EXERCISE DESCRIPTION => Hunt through the lines below for the string "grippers" and copy each one that has it.
>>>>>
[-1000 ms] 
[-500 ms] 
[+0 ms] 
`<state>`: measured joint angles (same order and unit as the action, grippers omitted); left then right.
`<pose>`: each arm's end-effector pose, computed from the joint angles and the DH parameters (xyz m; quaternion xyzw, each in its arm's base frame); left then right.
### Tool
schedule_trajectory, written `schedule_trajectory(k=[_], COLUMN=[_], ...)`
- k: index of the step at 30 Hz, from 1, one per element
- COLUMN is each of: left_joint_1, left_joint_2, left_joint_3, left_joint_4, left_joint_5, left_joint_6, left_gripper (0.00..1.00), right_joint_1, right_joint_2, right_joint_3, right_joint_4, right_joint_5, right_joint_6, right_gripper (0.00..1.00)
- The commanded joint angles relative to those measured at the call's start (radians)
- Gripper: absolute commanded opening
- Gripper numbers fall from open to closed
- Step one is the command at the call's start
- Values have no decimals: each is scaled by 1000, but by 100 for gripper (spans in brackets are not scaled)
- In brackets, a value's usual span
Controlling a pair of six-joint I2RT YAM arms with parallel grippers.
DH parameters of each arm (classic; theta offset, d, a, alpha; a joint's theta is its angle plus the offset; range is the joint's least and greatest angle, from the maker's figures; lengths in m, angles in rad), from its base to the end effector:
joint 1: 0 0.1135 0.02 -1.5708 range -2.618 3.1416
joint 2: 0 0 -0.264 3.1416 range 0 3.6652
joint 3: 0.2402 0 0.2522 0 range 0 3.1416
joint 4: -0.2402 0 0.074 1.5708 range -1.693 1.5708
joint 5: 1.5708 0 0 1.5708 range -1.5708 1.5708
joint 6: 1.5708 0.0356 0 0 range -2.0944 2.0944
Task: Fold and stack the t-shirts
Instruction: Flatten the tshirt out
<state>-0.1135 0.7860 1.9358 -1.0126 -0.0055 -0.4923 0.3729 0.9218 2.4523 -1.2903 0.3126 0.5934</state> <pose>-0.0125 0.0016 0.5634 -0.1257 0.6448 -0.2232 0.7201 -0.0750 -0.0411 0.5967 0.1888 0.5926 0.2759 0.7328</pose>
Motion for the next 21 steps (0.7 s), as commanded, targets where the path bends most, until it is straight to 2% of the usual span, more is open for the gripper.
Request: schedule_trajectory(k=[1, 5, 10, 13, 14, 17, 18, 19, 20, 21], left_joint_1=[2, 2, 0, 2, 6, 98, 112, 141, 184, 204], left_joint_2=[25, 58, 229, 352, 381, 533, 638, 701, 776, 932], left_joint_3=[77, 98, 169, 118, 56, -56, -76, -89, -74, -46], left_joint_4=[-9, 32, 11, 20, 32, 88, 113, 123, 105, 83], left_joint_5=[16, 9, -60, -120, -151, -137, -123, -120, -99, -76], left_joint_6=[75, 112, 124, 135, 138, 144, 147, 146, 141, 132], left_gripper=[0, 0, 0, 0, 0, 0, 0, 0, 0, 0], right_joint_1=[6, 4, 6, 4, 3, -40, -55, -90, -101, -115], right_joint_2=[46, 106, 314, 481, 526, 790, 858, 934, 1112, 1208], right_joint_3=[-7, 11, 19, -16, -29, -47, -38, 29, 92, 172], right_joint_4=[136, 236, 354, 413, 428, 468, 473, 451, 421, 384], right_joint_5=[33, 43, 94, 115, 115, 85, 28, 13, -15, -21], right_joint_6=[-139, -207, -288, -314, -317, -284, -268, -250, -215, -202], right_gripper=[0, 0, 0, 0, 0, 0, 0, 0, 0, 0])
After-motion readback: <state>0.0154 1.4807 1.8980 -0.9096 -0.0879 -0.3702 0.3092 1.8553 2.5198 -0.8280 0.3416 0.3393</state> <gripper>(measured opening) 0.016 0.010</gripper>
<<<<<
EXERCISE ANSWER =>
`<state>`: measured joint angles (same order and unit as the action, grippers omitted); left then right.
Controlling a pair of six-joint I2RT YAM arms with parallel grippers.

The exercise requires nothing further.